Despite the fact that, certainly where I live, I don’t think there’s any chance of it settling any time soon, I still couldn’t resist the opportunity to share a few of our favourite snowy reads with you. I’ll have to be quick though, as I’m already being bombarded by the delighted shrieks of two small boys who are desperate to get outside!
The boys appreciate this book for its simple but instantly relatable plot – a small boy who goes out to have fun in the snow – and the colourful pictures that illustrate all the fun that Peter (the little boy around whom the story is based) has during the day. They are both VERY keen to try this…

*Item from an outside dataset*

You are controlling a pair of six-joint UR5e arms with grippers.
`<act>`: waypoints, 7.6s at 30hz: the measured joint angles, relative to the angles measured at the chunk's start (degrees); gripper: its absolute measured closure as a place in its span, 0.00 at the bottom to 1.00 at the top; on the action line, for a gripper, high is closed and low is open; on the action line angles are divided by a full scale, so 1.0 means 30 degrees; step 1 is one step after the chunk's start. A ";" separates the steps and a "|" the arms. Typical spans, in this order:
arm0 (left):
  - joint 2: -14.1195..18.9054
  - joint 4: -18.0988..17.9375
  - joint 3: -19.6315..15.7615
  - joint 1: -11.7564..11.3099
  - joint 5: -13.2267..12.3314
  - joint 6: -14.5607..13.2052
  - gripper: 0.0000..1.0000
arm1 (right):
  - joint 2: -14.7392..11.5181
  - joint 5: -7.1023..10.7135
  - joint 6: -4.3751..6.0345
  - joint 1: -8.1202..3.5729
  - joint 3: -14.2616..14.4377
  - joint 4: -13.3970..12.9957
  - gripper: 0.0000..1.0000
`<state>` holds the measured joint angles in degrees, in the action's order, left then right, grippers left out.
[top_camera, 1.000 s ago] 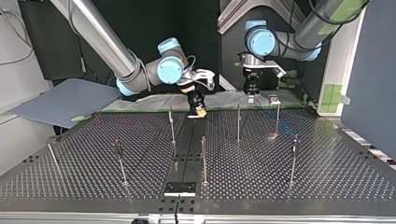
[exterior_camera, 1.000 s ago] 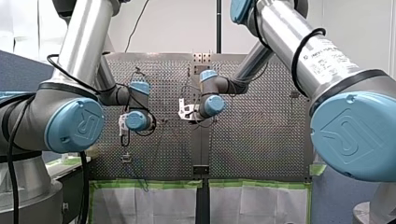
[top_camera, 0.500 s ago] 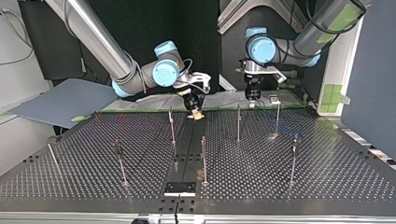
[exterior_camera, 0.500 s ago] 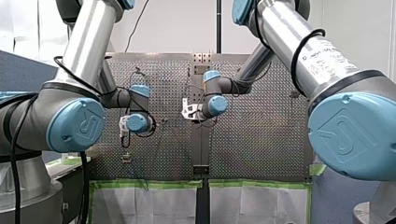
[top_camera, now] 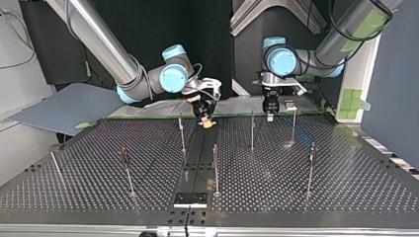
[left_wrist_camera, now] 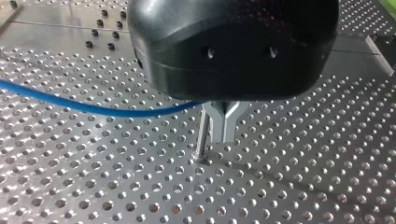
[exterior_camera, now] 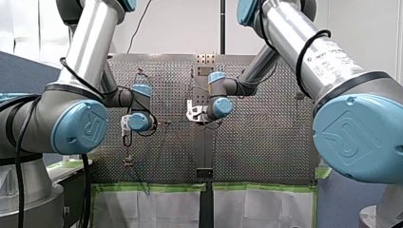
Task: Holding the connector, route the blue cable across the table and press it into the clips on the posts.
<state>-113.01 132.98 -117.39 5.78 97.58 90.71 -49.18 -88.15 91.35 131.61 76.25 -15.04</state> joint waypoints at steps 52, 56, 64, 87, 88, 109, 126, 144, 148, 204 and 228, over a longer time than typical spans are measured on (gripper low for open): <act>-0.1278 0.4673 0.4091 -0.1012 0.0522 0.0087 0.00 | 0.0003 0.0115 -0.0048 -0.0974 -0.0704 -0.0032 1.00; -0.0808 0.4890 0.3671 -0.0959 0.0544 0.0229 0.00 | 0.0003 0.0115 -0.0039 -0.0927 -0.0703 -0.0033 1.00; 0.0366 0.4517 0.2514 -0.0514 0.0577 0.0241 0.00 | 0.0001 0.0114 0.0015 -0.0833 -0.0703 -0.0030 1.00; 0.3608 0.3407 -0.1094 0.2265 0.2261 0.0927 0.00 | 0.0025 0.0142 0.0312 -0.0808 -0.0652 0.0085 1.00; 0.3632 0.3314 -0.1236 0.2404 0.2400 0.0987 0.00 | 0.0024 0.0144 0.0313 -0.0812 -0.0650 0.0086 1.00; 0.1096 0.3958 0.0638 0.5733 0.2981 0.1923 0.00 | 0.0027 0.0098 0.0316 -0.1133 -0.0656 0.0143 1.00; -0.0304 0.5083 0.3266 0.5971 0.3630 0.2262 0.00 | 0.0023 0.0112 0.0341 -0.1304 -0.0645 0.0145 1.00; -0.2663 0.5894 0.6172 0.5519 0.3765 0.2287 0.00 | 0.0025 0.0142 0.0330 -0.1299 -0.0656 0.0117 1.00; -0.3297 0.6162 0.6914 0.5554 0.3920 0.2301 0.00 | 0.0025 0.0144 0.0342 -0.1320 -0.0652 0.0116 1.00; -0.3015 0.7541 0.7758 0.6166 0.6189 0.2880 1.00 | 0.0017 0.0143 0.0346 -0.1529 -0.0655 0.0087 1.00; -0.0809 0.7775 0.6987 0.6262 0.6594 0.3145 1.00 | -0.1162 0.0162 0.0425 -0.1458 -0.0913 0.0368 1.00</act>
<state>-115.44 156.31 -96.43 24.57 117.37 100.14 -52.66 -87.67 92.63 127.24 73.51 -13.93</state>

… and remain undeterred by my gentle protestations that we’re unlikely to have enough snow to make this happen. Unlike me, they are currently less interested in the history of the book. First published in 1962, Keats broke boundaries by featuring a non-white character as part of his, “desire to have minority children of New York as central characters in his stories.” (Source: Wikipedia).

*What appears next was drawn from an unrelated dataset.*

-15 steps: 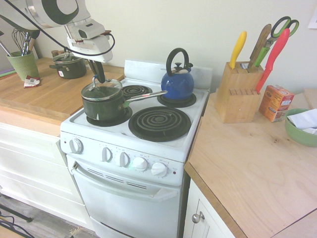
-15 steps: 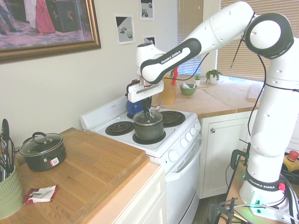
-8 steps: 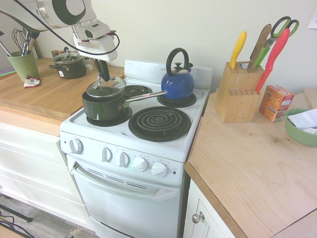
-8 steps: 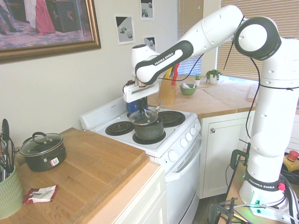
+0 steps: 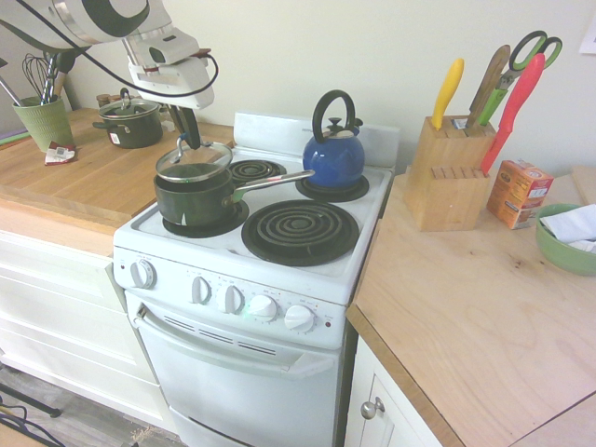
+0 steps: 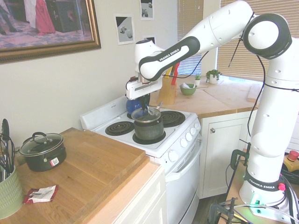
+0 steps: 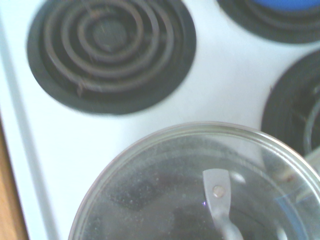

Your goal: Cover the lid of the pot

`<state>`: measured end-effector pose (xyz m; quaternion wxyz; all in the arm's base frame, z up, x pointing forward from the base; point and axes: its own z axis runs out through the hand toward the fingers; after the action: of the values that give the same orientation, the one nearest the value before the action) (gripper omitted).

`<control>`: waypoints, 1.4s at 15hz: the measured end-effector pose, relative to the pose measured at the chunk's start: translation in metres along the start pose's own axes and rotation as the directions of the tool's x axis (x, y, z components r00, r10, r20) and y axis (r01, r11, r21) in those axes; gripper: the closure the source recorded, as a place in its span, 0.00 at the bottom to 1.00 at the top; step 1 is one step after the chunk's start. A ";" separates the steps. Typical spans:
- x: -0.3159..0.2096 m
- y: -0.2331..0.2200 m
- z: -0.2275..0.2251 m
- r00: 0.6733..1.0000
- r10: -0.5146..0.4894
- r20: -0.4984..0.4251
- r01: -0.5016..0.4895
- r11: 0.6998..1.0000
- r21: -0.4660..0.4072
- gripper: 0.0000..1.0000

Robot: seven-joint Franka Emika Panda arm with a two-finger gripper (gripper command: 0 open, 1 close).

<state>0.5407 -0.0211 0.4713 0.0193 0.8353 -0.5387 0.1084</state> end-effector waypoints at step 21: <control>0.001 -0.010 0.013 1.000 -0.006 -0.022 0.006 1.000 0.021 1.00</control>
<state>0.5520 -0.0194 0.4597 0.0168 0.8358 -0.5348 0.1231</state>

It gives me great pleasure that even though we couldn’t be counted as living in a particularly ethnically diverse area, they’ve never asked about why Peter’s skin colour is not the same as their own. I know that there is still much to be done in order for all members of society to feel equally represented in children’s literature, but as C and H have shown, it’s absolutely not an issue for children (who will pretty much accept anything and anyone, I find) as long as there’s a great story to be told. “The Snowy Day’ is a great story, so pop on your snowboots and head out to the library!
There are few words in this gorgeous books, but they are used impeccably. As snow starts to fall on the city, most people want to ignore it and carry on as normal, but there is someone who is aching for it to settle…

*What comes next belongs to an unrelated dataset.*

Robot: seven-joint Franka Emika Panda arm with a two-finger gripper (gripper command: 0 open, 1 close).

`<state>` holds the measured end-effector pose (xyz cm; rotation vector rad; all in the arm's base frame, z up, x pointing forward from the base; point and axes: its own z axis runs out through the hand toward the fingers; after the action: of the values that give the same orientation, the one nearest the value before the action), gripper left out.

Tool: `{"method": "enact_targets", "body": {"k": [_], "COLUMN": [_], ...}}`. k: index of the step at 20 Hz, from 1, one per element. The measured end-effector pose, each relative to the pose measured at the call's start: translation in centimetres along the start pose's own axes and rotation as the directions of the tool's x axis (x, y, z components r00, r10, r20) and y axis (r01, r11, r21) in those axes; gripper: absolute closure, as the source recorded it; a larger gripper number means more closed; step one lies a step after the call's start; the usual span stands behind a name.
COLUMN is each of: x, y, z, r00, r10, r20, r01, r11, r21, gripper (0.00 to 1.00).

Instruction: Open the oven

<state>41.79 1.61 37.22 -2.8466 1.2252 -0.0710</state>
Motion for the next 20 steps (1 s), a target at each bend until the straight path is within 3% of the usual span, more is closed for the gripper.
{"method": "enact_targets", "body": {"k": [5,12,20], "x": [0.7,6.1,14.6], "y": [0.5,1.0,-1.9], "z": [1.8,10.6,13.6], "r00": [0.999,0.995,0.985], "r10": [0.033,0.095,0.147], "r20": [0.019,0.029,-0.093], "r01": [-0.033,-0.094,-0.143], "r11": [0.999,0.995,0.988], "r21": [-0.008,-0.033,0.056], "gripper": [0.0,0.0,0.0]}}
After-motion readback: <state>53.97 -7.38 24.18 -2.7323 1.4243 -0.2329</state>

We love this book because C and H enjoy seeing the effects of snow on a more populated place – lots of wintery, snowy books seem to be based in the country – and talking about how it’s equally exciting to see everything covered in that elusive white blanket, no matter where you live. The protagonist’s refusal to let others’ lacklustre reactions to the snow fits exactly with how I think children must often feel about adults and is a reminder that it’s good to let go and embrace the magic every so often 🙂
Obviously, I HAD to include this book! Not only is is a lovely story (based on Yolen’s own experiences) about sharing a special snowy expedition and having a grown-up adventure with someone you love, but unsurprisingly it also features owls. HURRAH! C is fast becoming keen on owls as well (his favourite toy being a fluffy white owl called Owly Owly, who goes everywhere with him and is referred to (by C only, I hasten to add) as his ‘little sister’!). Just like the father and daughter in the book, he likes having a special ‘thing’ that he and I share. Our favourite spread is this one:
For sentimental reasons (and even despite its lack of owls) this book is probably my favourite of the bunch. Featuring a little boy called Henry, who looks after his dog, Charley (the eagle-eyed among you might now understand my softness for this book now…!) on the first ever night he’s brought home to live with him, it’s a beautifully gentle tale. Helen Oxenbury was born to illustrate books like this and her soft, snuggly style is like the big hugs that Henry loves to give Charley.
It is, however, not without its dry humour (we don’t have any pets yet, but I can well remember my sister and I INSISTING to our parents that we would always take care of our pets without them having to lift a finger. Whilst my sister stuck to this promise without a single lapse, I was less diligent…) and it’s just one of those stories that makes you feel utterly warm and fuzzy inside. We were already huge fans of the legendary Helen Oxenbury but we’re newcomers to Amy Hest’s work. After discovering this snow-covered delight, we’ll definitely be seeking out her other work. In fact, we might just sledge off to the library right now!